» **TASK STATEMENT**: Your copy should repeat each record below exactly and contain no images.

» **EXTRACTED INFORMATION**:
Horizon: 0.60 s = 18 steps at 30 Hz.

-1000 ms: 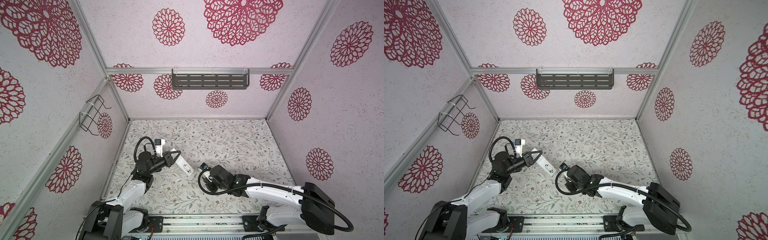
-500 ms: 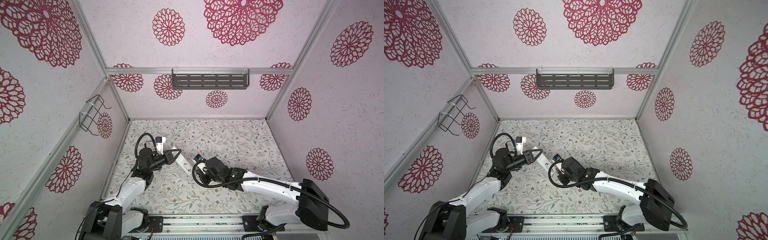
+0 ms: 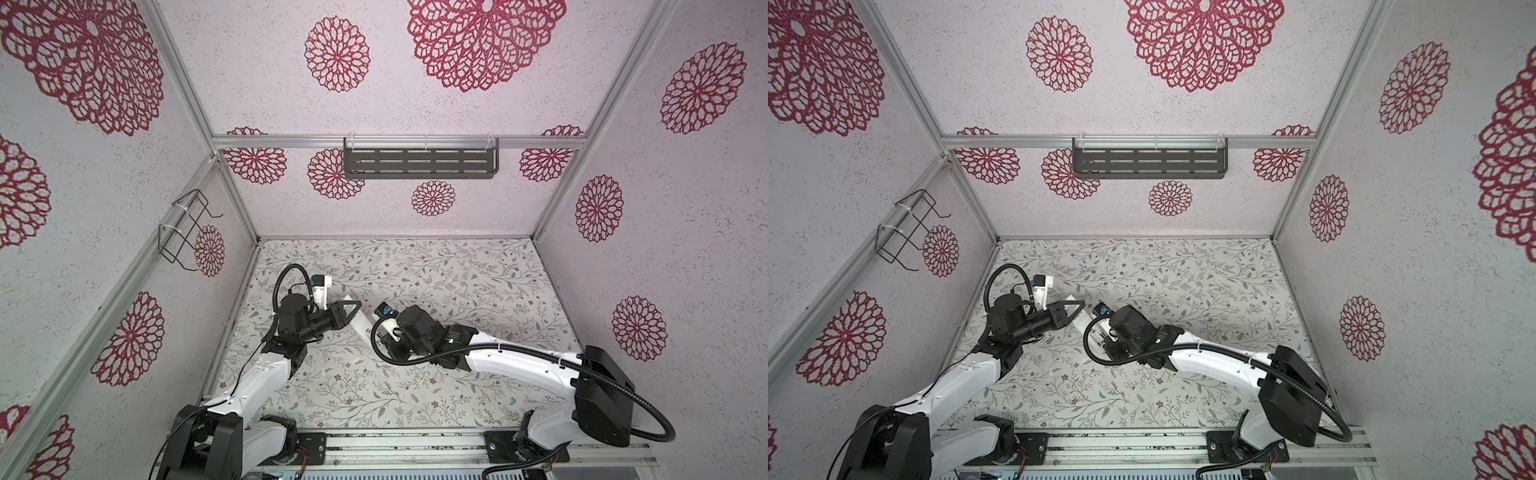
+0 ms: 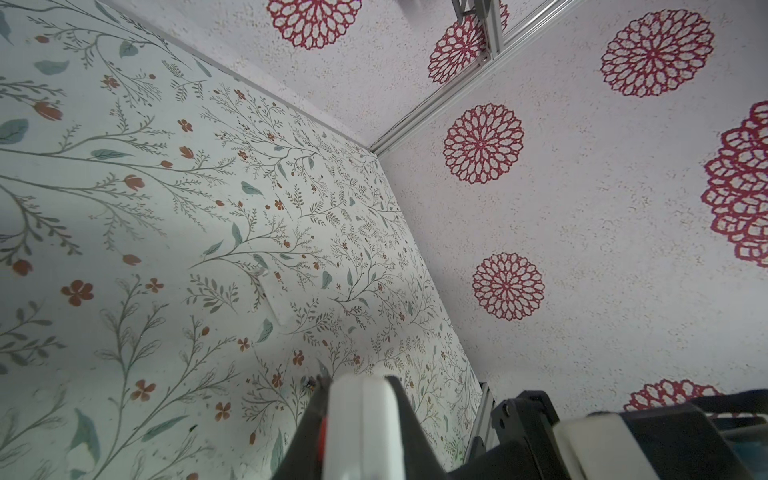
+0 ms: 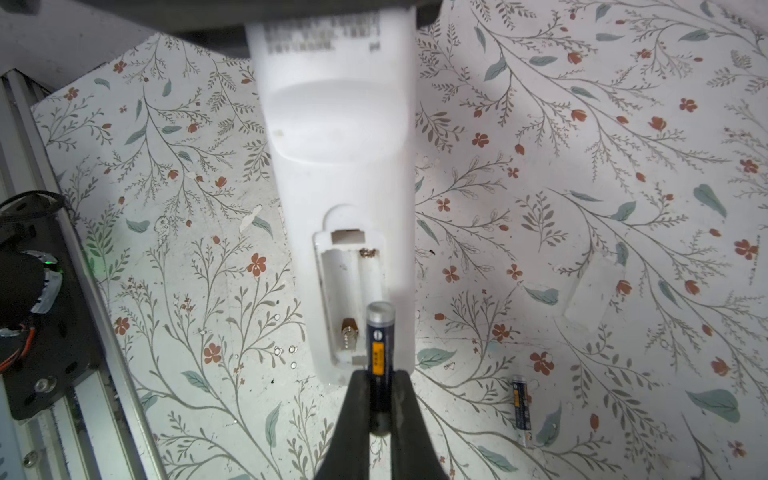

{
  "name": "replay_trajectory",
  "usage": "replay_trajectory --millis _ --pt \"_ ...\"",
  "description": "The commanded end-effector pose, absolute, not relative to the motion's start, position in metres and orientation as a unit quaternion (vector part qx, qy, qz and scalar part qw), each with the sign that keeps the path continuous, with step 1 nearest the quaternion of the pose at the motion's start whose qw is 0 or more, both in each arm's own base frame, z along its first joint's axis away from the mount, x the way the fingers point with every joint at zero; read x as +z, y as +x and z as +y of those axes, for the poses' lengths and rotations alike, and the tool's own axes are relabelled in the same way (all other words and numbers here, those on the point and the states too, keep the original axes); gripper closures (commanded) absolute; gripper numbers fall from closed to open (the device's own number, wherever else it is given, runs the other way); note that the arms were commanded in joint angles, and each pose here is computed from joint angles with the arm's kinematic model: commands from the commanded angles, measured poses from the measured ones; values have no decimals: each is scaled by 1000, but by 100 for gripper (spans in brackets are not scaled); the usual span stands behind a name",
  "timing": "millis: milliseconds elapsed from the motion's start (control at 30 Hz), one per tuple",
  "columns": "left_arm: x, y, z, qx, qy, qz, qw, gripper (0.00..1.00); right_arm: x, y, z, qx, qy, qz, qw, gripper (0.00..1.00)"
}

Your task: Load the batteries into the remote control

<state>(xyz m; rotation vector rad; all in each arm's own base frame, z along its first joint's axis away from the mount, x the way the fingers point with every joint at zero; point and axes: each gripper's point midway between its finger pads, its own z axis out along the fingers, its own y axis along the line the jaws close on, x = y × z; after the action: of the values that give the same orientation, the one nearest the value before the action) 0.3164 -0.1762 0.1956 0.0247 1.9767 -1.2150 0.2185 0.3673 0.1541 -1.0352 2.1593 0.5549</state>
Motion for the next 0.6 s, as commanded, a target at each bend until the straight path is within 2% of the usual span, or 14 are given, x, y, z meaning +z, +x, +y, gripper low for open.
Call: replay_trajectory --millis 0,567 --pt "211 318 -176 -474 24 772 423 100 161 219 370 213 -402 828 328 92" --pt "213 315 -177 -471 33 766 436 100 157 225 383 207 -396 840 307 92"
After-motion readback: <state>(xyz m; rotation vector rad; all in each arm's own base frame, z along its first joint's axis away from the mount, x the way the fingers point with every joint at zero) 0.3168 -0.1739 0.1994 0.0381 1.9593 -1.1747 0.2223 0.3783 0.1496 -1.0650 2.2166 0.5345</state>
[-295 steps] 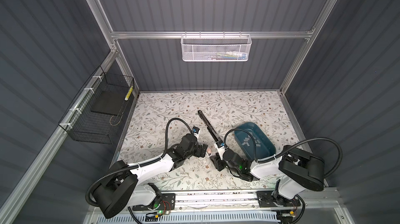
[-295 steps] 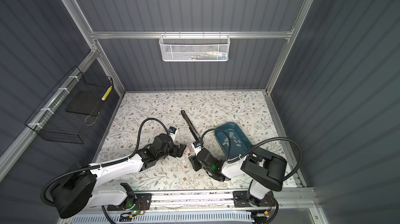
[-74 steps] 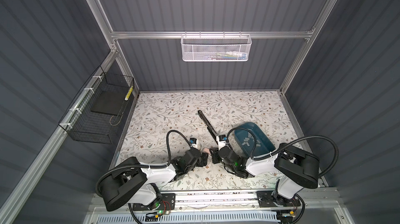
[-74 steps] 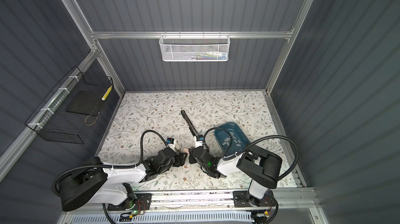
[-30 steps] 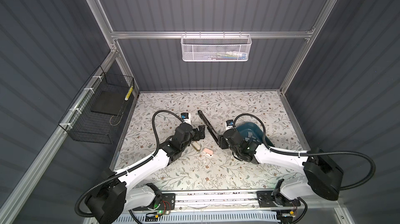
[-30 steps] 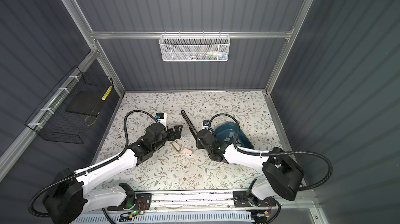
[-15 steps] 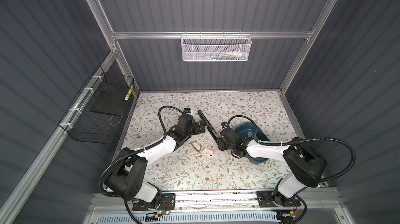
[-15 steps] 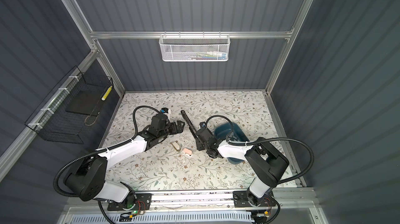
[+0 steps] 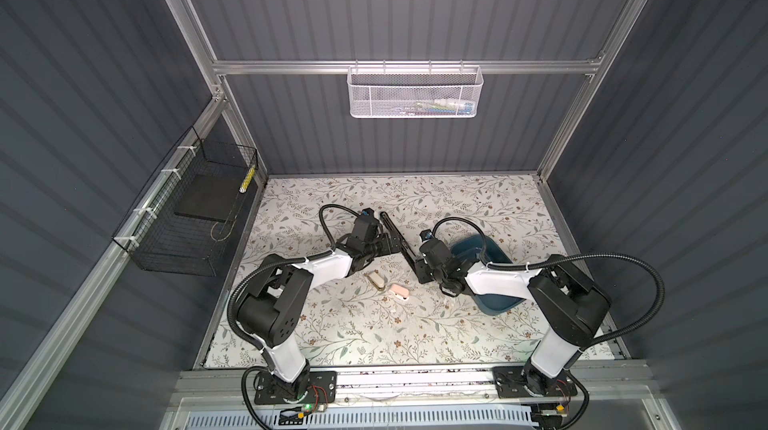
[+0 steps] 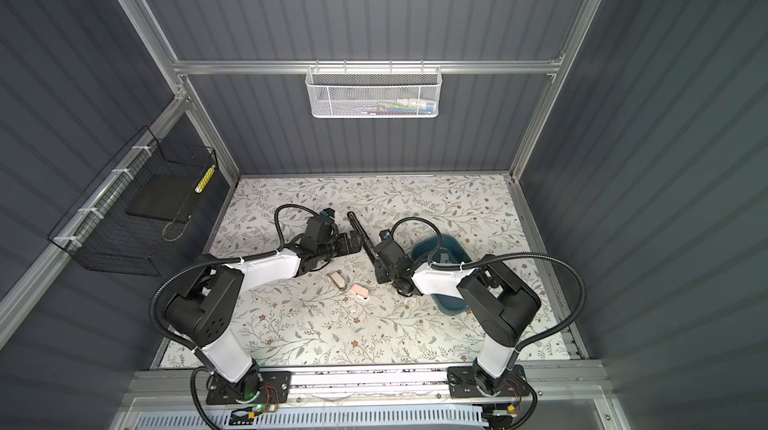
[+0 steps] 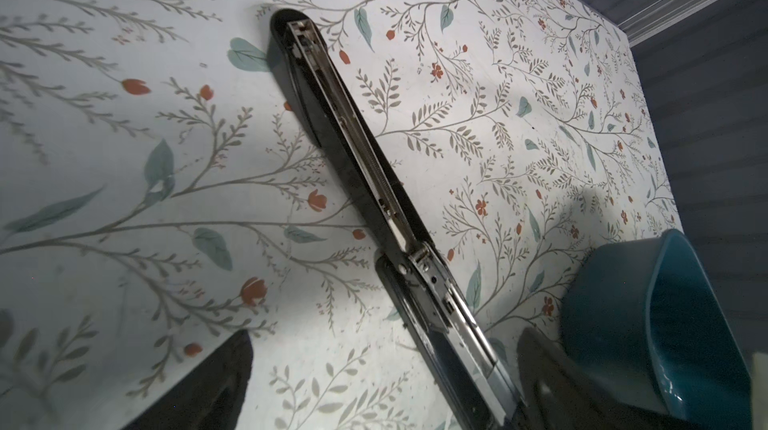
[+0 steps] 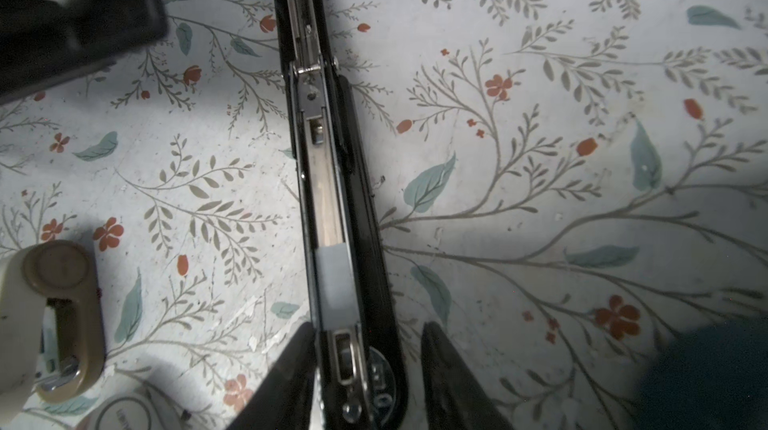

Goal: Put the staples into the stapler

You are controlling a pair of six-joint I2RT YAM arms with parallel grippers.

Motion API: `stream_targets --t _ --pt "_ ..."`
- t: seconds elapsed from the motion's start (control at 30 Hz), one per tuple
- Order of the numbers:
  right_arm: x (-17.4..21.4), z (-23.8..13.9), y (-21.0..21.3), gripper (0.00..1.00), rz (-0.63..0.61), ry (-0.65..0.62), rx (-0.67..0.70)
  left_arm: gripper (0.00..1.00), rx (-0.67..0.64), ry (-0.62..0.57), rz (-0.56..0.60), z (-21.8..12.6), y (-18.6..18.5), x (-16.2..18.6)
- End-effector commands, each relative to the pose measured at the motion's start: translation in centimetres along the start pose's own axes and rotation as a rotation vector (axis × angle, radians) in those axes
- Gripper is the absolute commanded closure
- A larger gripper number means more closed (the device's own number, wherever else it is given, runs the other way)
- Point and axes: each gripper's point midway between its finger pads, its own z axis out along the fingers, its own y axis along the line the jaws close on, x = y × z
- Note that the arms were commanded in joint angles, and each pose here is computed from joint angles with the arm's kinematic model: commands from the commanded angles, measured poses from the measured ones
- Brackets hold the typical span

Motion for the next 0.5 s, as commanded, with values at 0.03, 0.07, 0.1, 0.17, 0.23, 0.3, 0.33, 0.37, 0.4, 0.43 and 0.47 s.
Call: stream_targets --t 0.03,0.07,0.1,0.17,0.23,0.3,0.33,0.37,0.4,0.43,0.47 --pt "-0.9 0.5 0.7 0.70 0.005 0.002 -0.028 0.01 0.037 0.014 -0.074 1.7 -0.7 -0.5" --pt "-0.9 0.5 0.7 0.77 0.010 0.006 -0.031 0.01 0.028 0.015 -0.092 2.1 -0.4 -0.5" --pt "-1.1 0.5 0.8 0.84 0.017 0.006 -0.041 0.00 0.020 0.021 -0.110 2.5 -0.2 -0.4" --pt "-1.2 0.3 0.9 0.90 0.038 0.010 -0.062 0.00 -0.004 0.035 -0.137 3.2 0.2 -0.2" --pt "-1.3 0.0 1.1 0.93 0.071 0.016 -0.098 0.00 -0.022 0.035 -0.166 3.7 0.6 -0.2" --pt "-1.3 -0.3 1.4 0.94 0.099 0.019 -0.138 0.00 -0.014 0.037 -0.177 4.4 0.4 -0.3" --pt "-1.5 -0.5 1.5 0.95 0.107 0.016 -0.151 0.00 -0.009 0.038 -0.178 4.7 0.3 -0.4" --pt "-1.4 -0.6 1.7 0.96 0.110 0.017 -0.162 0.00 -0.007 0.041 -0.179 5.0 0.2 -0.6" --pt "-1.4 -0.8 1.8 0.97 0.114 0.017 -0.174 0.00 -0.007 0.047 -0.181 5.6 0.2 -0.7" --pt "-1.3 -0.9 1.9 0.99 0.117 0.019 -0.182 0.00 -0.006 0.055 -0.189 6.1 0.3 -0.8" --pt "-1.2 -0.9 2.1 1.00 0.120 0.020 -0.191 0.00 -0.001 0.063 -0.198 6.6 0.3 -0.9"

» **SOLUTION FOR THIS TASK**:
Horizon: 0.60 s = 18 steps at 30 Hz.

-1000 ms: 
-500 ms: 
+0 ms: 
+0 ms: 
+0 ms: 

{
  "name": "replay_trajectory",
  "usage": "replay_trajectory --millis _ --pt \"_ ...\"",
  "description": "The commanded end-effector pose, absolute, not relative to the motion's start, position in metres and orientation as a unit quaternion (vector part qx, qy, qz and scalar part qw), each with the sign that keeps the path continuous, with step 1 nearest the quaternion of the pose at the motion's start whose qw is 0 or more, both in each arm's own base frame, z along its first joint's axis away from the mount, x the way the fingers point with every joint at zero; read x as +z, y as +x and z as +y of those axes, for the poses' lengths and rotations alike, and the tool's own axes are relabelled in the same way (all other words and numbers here, those on the point and the states too, keep the original axes); gripper closures (commanded) absolute; gripper numbers fall from closed to open (the device's own number, wherever else it is given, runs the other way); note that the arms were commanded in joint angles, and each pose here is computed from joint angles with the arm's kinematic model: commands from the commanded angles, measured poses from the measured ones; values have no decimals: each is scaled by 1000, but by 100 for gripper (spans in brackets are not scaled); the usual span stands behind a name",
  "timing": "millis: milliseconds elapsed from the motion's start (control at 30 Hz), one per tuple",
  "columns": "left_arm: x, y, z, qx, qy, qz, qw, gripper (0.00..1.00); right_arm: x, y, z, qx, qy, qz, qw, gripper (0.00..1.00)"
}

Your task: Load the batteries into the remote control

<state>(xyz m; rotation vector rad; all in each arm's own base frame, z along its first joint's axis away from the mount, x the way the fingers point with every joint at zero; point and axes: each gripper's point midway between its finger pads, its own z axis out along the fingers, its own y axis along the line the jaws close on, x = y × z; after the action: of the values that give the same orientation, the one nearest the value before the action) 0.3164 -0.1762 0.1956 0.0247 1.9767 -1.2150 0.2185 0.3673 0.1541 -1.0352 2.1593 0.5549</state>
Motion for the next 0.6 s, as commanded, a target at each bend until the straight path is within 2% of the usual span, or 14 are given, x, y, z meaning +z, +x, +y, gripper low for open.
Call: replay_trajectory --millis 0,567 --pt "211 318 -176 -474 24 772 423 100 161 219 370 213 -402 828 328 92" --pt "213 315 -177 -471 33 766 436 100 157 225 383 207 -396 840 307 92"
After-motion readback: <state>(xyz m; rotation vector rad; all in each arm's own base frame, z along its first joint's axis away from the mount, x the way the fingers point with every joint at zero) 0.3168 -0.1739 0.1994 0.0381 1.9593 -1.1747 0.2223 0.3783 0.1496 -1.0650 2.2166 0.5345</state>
[-295 steps] 
[-295 steps] 
[-74 steps] 
[-74 steps] 
[-30 steps] 
[-30 steps] 
[-15 steps] 
[-15 steps] 
[+0 steps] 
[+0 steps] 
[+0 steps] 
[+0 steps] 

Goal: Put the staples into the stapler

You are controlling a pair of six-joint I2RT YAM arms with parallel grippers.

Motion API: `stream_targets --t _ --pt "_ ..."`
- t: seconds elapsed from the motion's start (control at 30 Hz), one per tuple
- Order of the numbers:
  right_arm: x (-17.4..21.4), z (-23.8..13.9), y (-21.0..21.3), gripper (0.00..1.00), rz (-0.63..0.61), ry (-0.65..0.62), rx (-0.67..0.70)
  left_arm: gripper (0.00..1.00), rx (-0.67..0.64), ry (-0.62..0.57), rz (-0.56..0.60), z (-21.8..12.6), y (-18.6..18.5), x (-16.2..18.6)
- End-effector commands, each relative to the pose measured at the motion's start: translation in centimetres along the start pose's own axes and rotation as a rotation vector (axis × angle, radians) in those axes
- Gripper is the absolute commanded closure
- A larger gripper number means more closed (the device's own number, wherever else it is given, runs the other way)
- Point and axes: each gripper's point midway between its finger pads, its own z axis out along the fingers, its own y axis along the line the jaws close on, x = y × z
- Note that the arms were commanded in joint angles, and each pose here is computed from joint angles with the arm's kinematic model: commands from the commanded angles, measured poses from the measured ones
- Brackets hold the typical span

Motion for the next 0.5 s, as commanded, with values at 0.03, 0.07, 0.1, 0.17, 0.23, 0.3, 0.33, 0.37, 0.4, 0.43 and 0.47 s.
Call: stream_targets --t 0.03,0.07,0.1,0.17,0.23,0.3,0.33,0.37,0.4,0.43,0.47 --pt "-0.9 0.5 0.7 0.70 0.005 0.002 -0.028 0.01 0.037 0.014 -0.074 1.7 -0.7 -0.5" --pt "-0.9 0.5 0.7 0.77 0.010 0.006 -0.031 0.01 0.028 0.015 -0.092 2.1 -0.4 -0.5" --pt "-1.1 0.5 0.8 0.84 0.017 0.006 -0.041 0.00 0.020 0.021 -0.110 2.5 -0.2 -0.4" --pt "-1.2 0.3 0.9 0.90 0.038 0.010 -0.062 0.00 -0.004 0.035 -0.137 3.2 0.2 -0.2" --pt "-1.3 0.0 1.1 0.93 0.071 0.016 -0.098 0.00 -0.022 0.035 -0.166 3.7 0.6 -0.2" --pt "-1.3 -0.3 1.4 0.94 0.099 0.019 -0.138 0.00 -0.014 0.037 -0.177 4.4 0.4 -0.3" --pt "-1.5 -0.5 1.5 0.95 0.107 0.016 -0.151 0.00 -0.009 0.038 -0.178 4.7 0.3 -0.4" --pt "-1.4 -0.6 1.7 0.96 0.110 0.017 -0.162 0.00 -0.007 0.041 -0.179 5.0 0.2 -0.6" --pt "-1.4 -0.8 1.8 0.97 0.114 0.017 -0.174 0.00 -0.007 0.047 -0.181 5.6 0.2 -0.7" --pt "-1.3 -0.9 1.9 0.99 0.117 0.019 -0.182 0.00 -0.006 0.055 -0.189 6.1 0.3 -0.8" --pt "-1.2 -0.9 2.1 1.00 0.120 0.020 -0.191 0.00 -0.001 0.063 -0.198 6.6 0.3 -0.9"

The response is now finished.